The first thing to determine is which version of UNIX you are running, and how much impact modifications you have made to the system will have on the software here.
This is the new version of UNIX which has just been released by Bell Laboratories. Most of the software here has been running on version 7 for several months at Berkeley.
The binaries on the distribution tape will NOT run on version 7, as they were compiled on a PDP-11 version 6 system. Thus you must recompile from the source for a version 7 system. This will not be hard since almost all of the software thinks it is running on version 7. The one exception is the Pascal system, which has not been run on version 7 (since we don't have version 7 on our PDP-11s yet).
If you have a standard version 6 UNIX system then you can just use the binaries on the tape and avoid the bother of recompiling. In fact, unless you have a late-model C compiler compilation may be troublesome or impossible.
On a ``standard'' system the getuid system call returns the user id in the low byte of its result word. If this is the case on your system, then you should have no trouble installing the binaries supplied.
If you have a version 6 UNIX system which has 16 bit user id's (such as the systems at Berkeley) then you will have to modify the upgrade/libretro version 7 simulator library and recompile the programs here.
If you have a PWB/UNIX system, the binaries supplied here should work (as far as I know). If they don't the make and cc from PWB should be adequate to recompile to repair any problems.

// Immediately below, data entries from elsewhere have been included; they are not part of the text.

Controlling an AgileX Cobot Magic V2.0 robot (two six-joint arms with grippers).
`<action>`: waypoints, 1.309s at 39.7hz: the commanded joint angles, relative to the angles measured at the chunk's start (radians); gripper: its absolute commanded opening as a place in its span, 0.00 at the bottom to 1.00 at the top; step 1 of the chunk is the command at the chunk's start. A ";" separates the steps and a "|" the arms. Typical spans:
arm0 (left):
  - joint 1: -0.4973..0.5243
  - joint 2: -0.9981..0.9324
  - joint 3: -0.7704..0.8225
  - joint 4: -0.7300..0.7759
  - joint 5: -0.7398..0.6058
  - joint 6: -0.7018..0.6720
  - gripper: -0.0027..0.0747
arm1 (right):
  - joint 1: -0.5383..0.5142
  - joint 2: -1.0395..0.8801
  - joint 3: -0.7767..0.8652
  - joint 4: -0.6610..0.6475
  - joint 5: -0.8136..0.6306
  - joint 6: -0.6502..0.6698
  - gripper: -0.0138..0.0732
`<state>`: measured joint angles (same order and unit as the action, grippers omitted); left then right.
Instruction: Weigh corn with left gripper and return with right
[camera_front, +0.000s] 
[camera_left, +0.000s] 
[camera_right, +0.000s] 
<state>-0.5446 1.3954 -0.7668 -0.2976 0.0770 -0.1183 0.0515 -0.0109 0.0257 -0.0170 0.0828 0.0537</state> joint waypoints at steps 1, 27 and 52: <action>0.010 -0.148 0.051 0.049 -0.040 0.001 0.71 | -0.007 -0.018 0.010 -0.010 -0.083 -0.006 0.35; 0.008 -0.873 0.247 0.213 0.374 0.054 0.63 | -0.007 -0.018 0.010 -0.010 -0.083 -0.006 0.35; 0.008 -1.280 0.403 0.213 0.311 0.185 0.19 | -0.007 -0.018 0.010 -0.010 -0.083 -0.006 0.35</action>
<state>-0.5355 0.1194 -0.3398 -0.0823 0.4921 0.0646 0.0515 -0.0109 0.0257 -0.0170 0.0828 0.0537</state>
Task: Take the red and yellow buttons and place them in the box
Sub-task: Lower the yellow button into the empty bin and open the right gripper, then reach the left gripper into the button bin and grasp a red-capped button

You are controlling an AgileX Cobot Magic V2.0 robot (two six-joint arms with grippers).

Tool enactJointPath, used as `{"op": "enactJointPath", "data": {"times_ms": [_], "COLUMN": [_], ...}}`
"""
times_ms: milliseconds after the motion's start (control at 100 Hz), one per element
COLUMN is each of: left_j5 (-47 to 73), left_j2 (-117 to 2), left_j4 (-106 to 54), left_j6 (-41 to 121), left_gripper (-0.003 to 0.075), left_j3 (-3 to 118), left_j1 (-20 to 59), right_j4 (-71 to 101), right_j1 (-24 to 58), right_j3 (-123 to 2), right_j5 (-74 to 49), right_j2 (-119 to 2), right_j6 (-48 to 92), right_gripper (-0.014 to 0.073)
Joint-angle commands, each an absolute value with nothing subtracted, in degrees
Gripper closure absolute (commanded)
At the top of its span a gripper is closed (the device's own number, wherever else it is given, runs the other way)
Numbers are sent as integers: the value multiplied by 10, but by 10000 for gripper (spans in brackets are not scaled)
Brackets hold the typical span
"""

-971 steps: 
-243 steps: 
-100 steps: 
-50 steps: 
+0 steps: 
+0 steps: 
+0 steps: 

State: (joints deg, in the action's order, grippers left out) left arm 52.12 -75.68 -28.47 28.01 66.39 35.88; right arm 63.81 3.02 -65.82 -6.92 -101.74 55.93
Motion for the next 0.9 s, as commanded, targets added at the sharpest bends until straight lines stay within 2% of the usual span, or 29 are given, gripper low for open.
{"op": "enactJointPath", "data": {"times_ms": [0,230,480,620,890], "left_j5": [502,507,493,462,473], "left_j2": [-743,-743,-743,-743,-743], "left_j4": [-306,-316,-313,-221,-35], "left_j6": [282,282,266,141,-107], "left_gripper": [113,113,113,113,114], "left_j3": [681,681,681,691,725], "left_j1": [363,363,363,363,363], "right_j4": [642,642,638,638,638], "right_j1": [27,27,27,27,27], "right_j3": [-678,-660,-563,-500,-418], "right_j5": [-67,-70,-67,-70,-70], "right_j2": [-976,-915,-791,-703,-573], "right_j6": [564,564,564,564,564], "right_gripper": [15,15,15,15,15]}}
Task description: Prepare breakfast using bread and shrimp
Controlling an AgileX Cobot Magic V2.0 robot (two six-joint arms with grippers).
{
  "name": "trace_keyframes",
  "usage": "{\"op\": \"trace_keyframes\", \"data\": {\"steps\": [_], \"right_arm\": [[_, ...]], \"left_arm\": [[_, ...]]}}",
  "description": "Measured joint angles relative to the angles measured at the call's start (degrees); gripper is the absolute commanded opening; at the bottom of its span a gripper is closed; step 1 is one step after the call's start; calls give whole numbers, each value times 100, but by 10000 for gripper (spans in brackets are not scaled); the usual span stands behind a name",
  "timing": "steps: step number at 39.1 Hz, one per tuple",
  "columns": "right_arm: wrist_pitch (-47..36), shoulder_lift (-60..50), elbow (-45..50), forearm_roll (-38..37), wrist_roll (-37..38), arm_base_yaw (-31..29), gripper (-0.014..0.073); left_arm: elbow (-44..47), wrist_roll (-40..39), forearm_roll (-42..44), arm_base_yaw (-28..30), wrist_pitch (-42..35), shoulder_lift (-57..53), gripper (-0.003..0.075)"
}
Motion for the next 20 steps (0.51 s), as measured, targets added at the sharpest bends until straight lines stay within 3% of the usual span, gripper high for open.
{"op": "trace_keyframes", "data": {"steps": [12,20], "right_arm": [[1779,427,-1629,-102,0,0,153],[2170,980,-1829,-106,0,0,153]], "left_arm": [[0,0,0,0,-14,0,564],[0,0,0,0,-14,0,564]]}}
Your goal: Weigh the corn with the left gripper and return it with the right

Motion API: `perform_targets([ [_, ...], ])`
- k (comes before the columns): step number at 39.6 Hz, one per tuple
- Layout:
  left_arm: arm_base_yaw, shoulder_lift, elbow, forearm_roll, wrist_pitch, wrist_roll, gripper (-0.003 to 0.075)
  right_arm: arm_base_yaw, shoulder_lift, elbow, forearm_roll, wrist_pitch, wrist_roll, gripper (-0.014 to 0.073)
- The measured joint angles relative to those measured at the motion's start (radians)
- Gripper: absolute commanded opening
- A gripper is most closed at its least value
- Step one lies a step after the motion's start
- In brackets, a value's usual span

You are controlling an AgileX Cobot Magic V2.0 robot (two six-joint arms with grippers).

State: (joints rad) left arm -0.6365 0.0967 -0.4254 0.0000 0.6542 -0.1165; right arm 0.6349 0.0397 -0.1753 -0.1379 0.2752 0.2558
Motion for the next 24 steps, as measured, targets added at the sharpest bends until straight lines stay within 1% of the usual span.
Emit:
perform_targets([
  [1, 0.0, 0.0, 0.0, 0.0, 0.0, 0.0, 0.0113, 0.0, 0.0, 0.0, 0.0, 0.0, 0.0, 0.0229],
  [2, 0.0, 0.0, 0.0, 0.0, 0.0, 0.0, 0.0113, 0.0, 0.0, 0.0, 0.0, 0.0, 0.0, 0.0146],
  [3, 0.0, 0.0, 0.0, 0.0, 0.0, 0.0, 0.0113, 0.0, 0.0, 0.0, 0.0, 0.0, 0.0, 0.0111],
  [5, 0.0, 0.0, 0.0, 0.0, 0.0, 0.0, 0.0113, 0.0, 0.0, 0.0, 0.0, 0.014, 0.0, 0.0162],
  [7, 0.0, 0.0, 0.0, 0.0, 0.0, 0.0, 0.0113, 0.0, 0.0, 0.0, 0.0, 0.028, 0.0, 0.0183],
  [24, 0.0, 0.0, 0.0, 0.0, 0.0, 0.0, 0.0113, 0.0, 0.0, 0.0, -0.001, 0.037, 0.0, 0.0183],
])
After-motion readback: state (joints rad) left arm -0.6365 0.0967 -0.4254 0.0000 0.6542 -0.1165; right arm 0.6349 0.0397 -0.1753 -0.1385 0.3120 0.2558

The following are the major files and directories which will be created as you install the tape:
|/bin/csh||This is the new shell. It is not placed in the directory /usr/ucb because it is often linked to /bin/makesh, which is on a different file system than /usr/ucb on most systems.|
|/etc/htmp||For version 6 systems, this forms a data base which simulates version 7 environments, storing home directories and (most importantly) terminal types for each terminal.|
|/etc/termcap||This is a data base describing terminals, and is used by the ex editor, and the tset program.|
|/etc/ttytype||This file maps terminal ports to their types, and indicates which ports are not hard wired. The tset program uses this to initialize the terminal type at login.|
|/usr/include/retrofit||On version 6 systems, a directory of header files used to simulate version 7 UNIX.|
|/usr/lib/Mail.help*||Help files for Mail.|
|/usr/lib/Mail.rc||A startup file for Mail.|
|/usr/lib/ex2.0preserve||Preserve command for ex.|
|/usr/lib/ex2.0recover||Recover command for ex.|
|/usr/lib/ex2.0strings||Error messages for ex.|
|/usr/lib/how_p*||Help files for Pascal.|
|/usr/lib/libretro.a||Library simulating some version 7 calls on version 6.|
|/usr/lib/libtermlib.a||Library providing terminal independent functions.|
|/usr/lib/me||[Directory] The dynamically loaded parts of the -me macros are placed here.|
|/usr/lib/pi1.2strings||Error messages for pi, the Pascal translator.|
|/usr/lib/pi1:2strings||Messages for two process pi for 34's and 40's.|
|/usr/lib/pi1||Second pass of two process pi translator.|
|/usr/lib/*px_header||Header files which pi prepends to obj files.|
|/usr/lib/tabset||[Directory] Terminal initialization files for tset.|
|/usr/lib/tmac.e||The -me macros themselves, on version 6 systems.|
|/usr/lib/tmac/tmac.e||The -me macros themselves, on version 7 systems.|
|/usr/msgs||[Directory] The msgs program places messages here.|
|/usr/preserve||[Directory] Editor temporaries are preserved here after system crashes.|
|/usr/ucb||[Directory] Most of the binaries on the tape are placed here. They can be linked elsewhere (i.e. /usr/bin) but the makefiles which create the tape software expect them in /usr/ucb so they should be left there also.|
Now follow the following procedure:
Mail, csh, ex, me
mv /usr/ucb/pi34 /usr/ucb/pi mv /usr/ucb/px34 /usr/ucb/px mv /usr/ucb/pxp34 /usr/ucb/pxp
alias staff bill kurt eric
The modifications to the standard i/o library src/libNS, the Berkeley network src/net, and the finger program src/finger.c are not installed by the above procedure.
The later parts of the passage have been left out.